Moved 14 speculative/obvious documents to v0/. Kept 7 with real substance. Distilled into SUMMARY.md (what we know) and OPEN-QUESTIONS.md (what to test next, one experiment each). Priority: Q5 (steering vectors) is answerable TODAY. Q1-Q3-Q6-Q7 are all answerable with the first training run. Speculation converted to testable hypotheses.
4.6 KiB
Open Questions — Answerable With One Experiment Each
Q1: Minimum signal for behavioral change
Question: How many training examples produce measurable change in attention patterns for a specific behavioral pattern?
Experiment: Train on 1, 5, 10, 20, 50 examples of "listening." After each batch, measure attention weights on a held-out test set of direction-giving conversations. Plot the attention shift vs example count. Find the knee.
What it tells us: The learning rate and batch size for our training pipeline. If 5 examples suffice, we can train continuously. If 500 are needed, we batch nightly.
Q2: Dream loop difficulty calibration
Question: Does the dream loop naturally generate scenarios at the right difficulty, or does it generate easy ones?

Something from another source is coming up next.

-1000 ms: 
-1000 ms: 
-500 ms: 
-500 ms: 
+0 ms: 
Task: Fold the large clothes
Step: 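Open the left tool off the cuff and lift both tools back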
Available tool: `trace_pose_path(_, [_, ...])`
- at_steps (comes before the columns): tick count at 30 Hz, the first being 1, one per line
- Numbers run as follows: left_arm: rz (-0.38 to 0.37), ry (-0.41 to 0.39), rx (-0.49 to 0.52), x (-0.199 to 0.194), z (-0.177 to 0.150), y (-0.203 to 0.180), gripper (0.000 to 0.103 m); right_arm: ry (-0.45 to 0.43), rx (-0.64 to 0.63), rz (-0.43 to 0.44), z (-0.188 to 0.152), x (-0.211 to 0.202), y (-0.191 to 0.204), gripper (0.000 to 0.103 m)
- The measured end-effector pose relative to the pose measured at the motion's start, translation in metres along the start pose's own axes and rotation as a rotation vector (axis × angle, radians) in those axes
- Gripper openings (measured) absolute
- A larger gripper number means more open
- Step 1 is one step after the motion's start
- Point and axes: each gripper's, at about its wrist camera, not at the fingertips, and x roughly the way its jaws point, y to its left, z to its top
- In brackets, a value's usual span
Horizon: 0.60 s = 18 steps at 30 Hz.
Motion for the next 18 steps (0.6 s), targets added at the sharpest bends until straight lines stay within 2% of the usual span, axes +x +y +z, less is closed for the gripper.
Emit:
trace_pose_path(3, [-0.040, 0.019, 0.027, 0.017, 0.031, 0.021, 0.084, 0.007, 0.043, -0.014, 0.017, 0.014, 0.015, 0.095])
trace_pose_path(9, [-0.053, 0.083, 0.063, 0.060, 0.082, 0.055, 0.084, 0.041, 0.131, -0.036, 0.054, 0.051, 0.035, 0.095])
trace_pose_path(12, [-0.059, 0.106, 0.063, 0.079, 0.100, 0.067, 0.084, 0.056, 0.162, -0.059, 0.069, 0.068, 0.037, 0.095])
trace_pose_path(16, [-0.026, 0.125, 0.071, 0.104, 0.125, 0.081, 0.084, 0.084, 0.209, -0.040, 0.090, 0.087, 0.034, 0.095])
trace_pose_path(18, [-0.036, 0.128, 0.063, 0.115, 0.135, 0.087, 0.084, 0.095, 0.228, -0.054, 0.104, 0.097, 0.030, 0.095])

Experiment: Generate 100 dream scenarios with seeds from recent behavioral patterns. Classify each by difficulty (obvious decision vs subtle). Compare the difficulty distribution to the model's actual failure rate on those scenarios. If the dream loop generates 50% easy / 50% hard but the model fails 10% of the time, the difficulty isn't calibrated.

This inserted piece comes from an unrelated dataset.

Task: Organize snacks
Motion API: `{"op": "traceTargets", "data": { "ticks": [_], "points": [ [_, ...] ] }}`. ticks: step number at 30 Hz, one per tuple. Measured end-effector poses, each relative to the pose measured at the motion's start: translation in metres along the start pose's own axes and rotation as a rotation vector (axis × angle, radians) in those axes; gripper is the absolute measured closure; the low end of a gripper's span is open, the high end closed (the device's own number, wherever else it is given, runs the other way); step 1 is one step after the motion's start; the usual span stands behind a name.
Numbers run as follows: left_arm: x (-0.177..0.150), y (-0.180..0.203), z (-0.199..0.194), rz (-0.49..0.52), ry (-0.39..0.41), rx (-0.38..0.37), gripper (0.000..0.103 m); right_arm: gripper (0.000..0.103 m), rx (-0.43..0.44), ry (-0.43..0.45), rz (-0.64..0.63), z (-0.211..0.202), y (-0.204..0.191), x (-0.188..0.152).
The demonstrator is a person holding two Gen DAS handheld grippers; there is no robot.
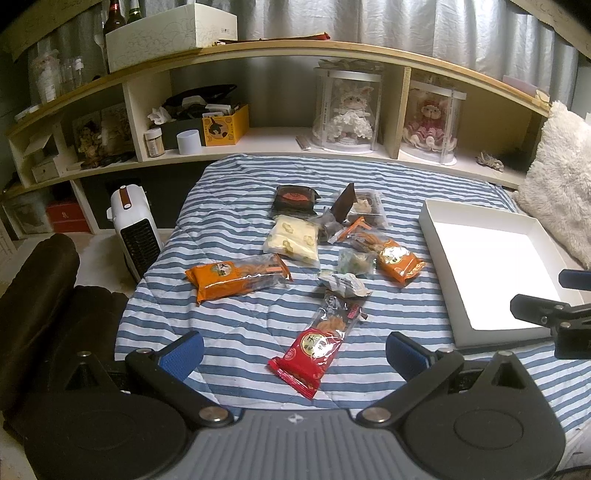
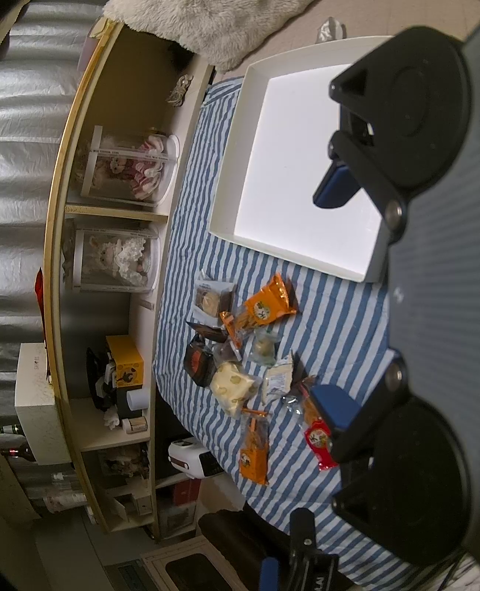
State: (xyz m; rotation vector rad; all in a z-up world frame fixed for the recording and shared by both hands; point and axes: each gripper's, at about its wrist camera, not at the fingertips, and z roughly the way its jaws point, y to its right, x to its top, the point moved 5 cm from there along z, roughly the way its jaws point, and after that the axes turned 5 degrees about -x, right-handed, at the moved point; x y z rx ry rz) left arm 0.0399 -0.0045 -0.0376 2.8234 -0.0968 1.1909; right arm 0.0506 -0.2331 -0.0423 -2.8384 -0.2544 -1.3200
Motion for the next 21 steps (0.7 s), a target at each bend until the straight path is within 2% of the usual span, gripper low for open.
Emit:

What it tells us: Whether we need adaptive temperature or if the default generation is already well-calibrated.
Q3: Which heads change during behavioral training?
Question: Is behavioral change concentrated in a few attention heads (localized) or distributed across many (diffuse)?
Experiment: Record attention patterns on 20 test conversations before and after one training session. Compute the L2 distance of each head's attention pattern. Rank heads by change magnitude. Plot the distribution.
What it tells us: Whether behavioral change is surgical or diffuse. Affects our rank choice (if concentrated: lower rank ok. If distributed: need rank-256). Also tells us which layers matter most for behavioral training.
Q4: Memory graph as regression detector
Question: If a trained behavior degrades, does the memory system detect it?
Experiment: Train "listening" behavior until it passes. Then
intentionally degrade it (train on counter-examples). Monitor
surface-observe: does it surface pattern-listening-as-avoidance
more frequently? Does the training-signal agent flag more failures?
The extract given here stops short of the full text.